Hiding object from inventory list

Is there a way to hide a particular, owned object from the inventory list? In my specific case, my character is wearing a hat. I don’t want the hat to appear as an object when the player checks their inventory.

Here’s a solution I found elsewhere (with your hat added):

Instead of taking inventory:
	say "[if the player carries something]You're carrying [a list of things which are not the hat carried by the player][otherwise]You're not carrying anything";
	say "[if the player is wearing something]. You're wearing [a list of things which are not the hat worn by the player][otherwise].[end if]"

It seems to be based on an older version of Example 65 (Persephone) in the Inform Recipe Book:

"Persephone" 

Instead of taking inventory: 
    say "[if the player carries something][We]['re] carrying [a list of things carried by the player][otherwise][We]['re] empty-handed"; 
    say "[if the player wears something]. [We]['re] wearing [a list of things worn by the player][end if]." 

The Fancy Party is a room. The player carries a sword, a strawberry stem, and 20 credits worth of platinum. The player wears a sash indicating lordhood. 

Test me with "i / take off sash / i / drop all / i". 

It’s probably possible to amend the existing taking inventory action with a new rule.

Yeah, here’s a version modifying the taking inventory rule, relying on setting the hat as unmarked for listing, which maintains the standard inventory responses and formatting:

The hat is worn by the player.  The hat is unmarked for listing.   

The print standard inventory rule is not listed in any rulebook.

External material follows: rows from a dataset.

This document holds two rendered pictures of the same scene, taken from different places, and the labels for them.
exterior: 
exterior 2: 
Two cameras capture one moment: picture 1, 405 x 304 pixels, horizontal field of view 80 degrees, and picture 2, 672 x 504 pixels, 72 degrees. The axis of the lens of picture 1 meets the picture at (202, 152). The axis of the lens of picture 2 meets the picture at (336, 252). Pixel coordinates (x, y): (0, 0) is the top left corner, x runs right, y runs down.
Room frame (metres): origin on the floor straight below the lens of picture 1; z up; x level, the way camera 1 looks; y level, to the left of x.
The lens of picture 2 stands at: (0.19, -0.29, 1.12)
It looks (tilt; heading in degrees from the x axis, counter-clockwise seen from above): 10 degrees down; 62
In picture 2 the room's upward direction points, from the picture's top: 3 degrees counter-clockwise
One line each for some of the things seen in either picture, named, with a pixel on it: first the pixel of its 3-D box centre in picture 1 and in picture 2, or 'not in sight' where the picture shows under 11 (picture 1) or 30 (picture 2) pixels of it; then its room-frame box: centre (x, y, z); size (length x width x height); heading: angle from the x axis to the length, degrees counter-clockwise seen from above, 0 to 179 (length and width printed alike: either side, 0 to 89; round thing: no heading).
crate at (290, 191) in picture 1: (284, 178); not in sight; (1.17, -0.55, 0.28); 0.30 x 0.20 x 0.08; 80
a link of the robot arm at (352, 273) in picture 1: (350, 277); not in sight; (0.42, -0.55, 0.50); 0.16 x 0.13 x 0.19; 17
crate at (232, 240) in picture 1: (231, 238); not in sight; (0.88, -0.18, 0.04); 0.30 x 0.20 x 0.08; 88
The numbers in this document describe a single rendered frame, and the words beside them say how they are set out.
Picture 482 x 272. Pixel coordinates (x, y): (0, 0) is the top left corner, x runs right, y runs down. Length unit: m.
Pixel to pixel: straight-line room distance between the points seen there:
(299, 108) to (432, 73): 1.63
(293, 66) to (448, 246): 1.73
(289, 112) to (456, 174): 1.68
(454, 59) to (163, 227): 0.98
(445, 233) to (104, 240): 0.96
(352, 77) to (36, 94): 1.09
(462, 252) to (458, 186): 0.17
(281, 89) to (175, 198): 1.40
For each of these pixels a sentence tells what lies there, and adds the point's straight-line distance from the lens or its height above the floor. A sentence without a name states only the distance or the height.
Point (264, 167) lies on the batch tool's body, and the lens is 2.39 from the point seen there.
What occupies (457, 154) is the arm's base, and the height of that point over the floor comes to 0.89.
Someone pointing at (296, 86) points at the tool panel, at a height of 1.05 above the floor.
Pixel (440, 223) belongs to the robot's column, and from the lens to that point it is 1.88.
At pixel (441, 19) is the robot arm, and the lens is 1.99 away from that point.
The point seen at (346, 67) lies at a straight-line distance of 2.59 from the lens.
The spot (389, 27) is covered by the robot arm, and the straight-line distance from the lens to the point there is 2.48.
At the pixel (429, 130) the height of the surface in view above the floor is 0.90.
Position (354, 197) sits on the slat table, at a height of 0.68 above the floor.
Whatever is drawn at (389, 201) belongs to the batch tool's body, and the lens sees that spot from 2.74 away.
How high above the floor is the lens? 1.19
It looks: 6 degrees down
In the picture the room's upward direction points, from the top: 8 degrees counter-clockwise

Carry out taking inventory (this is the new print inventory rule):
	Let L be a list of objects;
	Repeat with item running through objects enclosed by the player:
		If item is not the hat, add item to L;
	If L is empty:
		Say "[text of print empty inventory rule response (A)][line break]";
		Stop the action;
	Say "[text of print standard inventory rule response (A)]";
	List the contents of the player, with newlines, indented, including contents, giving inventory information, with extra indentation, listing marked items only;

The marked for listing property is a temporary one, which can be given or taken away from any object at any time (between rules, anyway). So you shouldn’t rely on any particular thing being persistently marked or unmarked. (And in actual fact all things start unmarked at the start of the story, so your rule as written would always display an empty inventory regardless of what the player was carrying.)

A better version of that would be:

The hat is worn by the player. 
An interocitor is carried by the player.

The print standard inventory rule is not listed in any rulebook.

Carry out taking inventory (this is the new print inventory rule):
	now all things enclosed by the player are marked for listing;
	now the hat is unmarked for listing;
	if no things enclosed by the player are marked for listing:
		say "[text of print empty inventory rule response (A)][line break]";
	otherwise:
		say "[text of print standard inventory rule response (A)]";
		list the contents of the player, with newlines, indented, including contents, giving inventory information, with extra indentation, listing marked items only.

For some more examples, see in particular Equipment List at WI11.14 – notably there’s an example there of listing worn and carried items separately, which may be more useful. (After all, why give the player a hat at all unless they’re supposed to do something with it at some point, suggesting that they may need reminding that it’s there.)

Huh, funny – I’d actually written an initial version of the rule manually marking and unmarking stuff as in your version, since I thought the property got reset each turn, or at least any time the player took inventory, handled an object, or examined it, or anything like that (the documentation on this appears pretty much nonexistent). But I got curious and tried experimenting, and in the test case of the player starting out wearing the hat but with several objects lying around in the starting room, it’s not correct that the rule always displays an empty inventory – any combination of picking up, dropping, and examining, then taking inventory that I tried gave the correct behavior.

Now that I’m trying things more carefully, turns out looking is the behavior that actually does reset things, after which things of course get chaotic. Should have just trusted my initial sense of the Inform 7 folkways, I suppose!

I think the ‘marked for listing’ property is a general-purpose workflag intended for use in all kinds of situations where a list of things is to be printed and it can therefore be set and unset at will by any rule at any time. Printing a room description as a result of looking is just one of many things that might change this property either for all things or a subset of them. It shouldn’t therefore be considered as defining a characteristic of any object and the initial state of the flag for any object when writing code should generally probably be considered as undefined.

Thank you, all. There was more to that than I was expecting!